Friday, April 27, 2007

What Can We Learn From Statistics?

Some players do it with accountant-like consistency and Sherlock Holmes levels of curiousity - whilst for others it never crosses their minds, and they couldn't care less. I mean, keep a spreadsheet of personal chess results, and analyze them statistically. I fall into the former group, and as a follow up to Jonathan's post I'll share two things that I've learnt from my stats - and how these discoveries have recently changed my play*.

To begin with, I found my results as black and white are strikingly different: an average grade of 152 versus that of 171. When I noticed this discrepancy earlier this year, the gap was even larger than that - but since then I've been playing more cautiously as black, frequently seeking no more than liquidation if it's available, especially against 1.d4 or higher rated opponents. And in the background, I'm also now developing an opening repertoire as black. A relatively uncomplicated story of opening problems and expectations emerged, in other words, and I'm working on it.

But, a bigger and far more complex surprise awaited me when I sliced the data by grading bands. Before I go on to try to interpret what I found, here are the details.

Firstly, I found that my average performance against players graded less than 160, is 162. Since I have a grade of 160, this is pretty much as you might expect.

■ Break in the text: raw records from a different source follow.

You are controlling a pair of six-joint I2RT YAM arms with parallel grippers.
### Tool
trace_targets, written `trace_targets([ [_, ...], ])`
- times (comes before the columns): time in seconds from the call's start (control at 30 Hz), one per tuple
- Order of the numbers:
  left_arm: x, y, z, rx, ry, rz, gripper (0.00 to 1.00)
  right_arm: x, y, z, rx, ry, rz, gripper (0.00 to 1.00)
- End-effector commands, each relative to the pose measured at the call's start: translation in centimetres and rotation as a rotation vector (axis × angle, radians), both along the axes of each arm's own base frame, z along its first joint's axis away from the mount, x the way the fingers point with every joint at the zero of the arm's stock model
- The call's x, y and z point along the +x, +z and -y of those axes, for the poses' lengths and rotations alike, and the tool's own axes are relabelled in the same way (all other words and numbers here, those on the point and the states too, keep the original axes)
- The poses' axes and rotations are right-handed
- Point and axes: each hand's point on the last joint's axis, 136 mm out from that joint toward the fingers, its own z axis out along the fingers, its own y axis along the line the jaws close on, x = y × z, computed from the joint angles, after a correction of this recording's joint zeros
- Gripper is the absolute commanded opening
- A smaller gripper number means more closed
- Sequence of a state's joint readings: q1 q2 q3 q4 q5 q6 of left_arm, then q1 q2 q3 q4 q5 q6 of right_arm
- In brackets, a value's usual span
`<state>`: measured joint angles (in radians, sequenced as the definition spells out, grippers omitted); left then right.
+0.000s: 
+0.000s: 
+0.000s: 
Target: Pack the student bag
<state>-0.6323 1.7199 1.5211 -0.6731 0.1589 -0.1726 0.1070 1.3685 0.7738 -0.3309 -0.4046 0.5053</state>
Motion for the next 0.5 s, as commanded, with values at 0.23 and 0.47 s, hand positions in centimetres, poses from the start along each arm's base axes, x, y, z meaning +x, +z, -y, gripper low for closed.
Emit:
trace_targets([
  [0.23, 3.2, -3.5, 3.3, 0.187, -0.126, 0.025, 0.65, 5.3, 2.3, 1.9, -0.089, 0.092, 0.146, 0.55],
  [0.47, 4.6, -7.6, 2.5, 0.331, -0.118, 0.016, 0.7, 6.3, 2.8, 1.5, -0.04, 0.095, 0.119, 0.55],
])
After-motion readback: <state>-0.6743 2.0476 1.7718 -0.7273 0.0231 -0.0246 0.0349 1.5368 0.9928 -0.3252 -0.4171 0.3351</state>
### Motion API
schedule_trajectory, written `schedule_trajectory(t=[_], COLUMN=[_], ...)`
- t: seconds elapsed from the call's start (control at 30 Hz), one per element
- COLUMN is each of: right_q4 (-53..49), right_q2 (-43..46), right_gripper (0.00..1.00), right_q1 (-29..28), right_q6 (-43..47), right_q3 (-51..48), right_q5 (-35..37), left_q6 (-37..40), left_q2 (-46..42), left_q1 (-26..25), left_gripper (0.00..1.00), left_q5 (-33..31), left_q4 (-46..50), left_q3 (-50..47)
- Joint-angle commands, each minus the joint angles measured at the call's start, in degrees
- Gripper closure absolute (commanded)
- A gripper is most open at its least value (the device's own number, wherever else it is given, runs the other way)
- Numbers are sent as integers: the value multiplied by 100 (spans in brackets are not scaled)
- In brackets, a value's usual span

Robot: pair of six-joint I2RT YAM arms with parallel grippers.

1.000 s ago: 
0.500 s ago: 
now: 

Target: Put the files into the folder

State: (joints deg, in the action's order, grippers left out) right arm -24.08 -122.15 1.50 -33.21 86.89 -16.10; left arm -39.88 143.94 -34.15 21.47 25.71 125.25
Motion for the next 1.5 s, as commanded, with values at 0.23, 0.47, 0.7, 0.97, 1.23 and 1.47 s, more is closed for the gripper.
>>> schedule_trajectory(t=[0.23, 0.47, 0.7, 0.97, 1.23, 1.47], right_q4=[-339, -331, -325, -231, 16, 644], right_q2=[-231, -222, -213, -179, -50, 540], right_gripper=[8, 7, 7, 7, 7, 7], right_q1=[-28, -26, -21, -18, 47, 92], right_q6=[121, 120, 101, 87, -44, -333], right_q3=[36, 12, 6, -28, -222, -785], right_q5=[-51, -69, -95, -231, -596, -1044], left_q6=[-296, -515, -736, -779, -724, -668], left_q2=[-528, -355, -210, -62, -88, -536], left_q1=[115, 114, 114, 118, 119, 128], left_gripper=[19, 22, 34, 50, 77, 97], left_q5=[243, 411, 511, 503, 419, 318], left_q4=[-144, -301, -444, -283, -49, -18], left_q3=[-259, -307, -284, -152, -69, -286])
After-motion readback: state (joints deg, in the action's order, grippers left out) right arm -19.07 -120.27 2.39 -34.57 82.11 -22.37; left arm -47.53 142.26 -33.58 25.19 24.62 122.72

Secondly, I found my average performance against players graded 170 and above is rather more impressive - at 176. These two facts of course now imply a third; that against players rated from 160 to 169, my average performance falls through the floor. And this is indeed the case; it's 136. Colour is not especially responsible either - with black my average is 131 versus 160s, with white it's 146 versus 160s. And to top it off, in these last twenty months I've never actually beaten an opponent in the 160 grading band - whilst against the stronger, 170+ players, I've scored +2 =6 -2.

So, how to explain that I do so much worse against 160s?

I had some ideas but wasn't sure, so also discussed it with a few friends. One suggestion was that us 160s are different: we're talented but lazy, or really 190s but drink too much, or we've a wacky style that bamboozles weaker opponents, but never catapults us over 170, but that is rather good against Tom Chivers . . . Now I rather doubt all this stuff, but it did get me thinking on the nature of being a 160.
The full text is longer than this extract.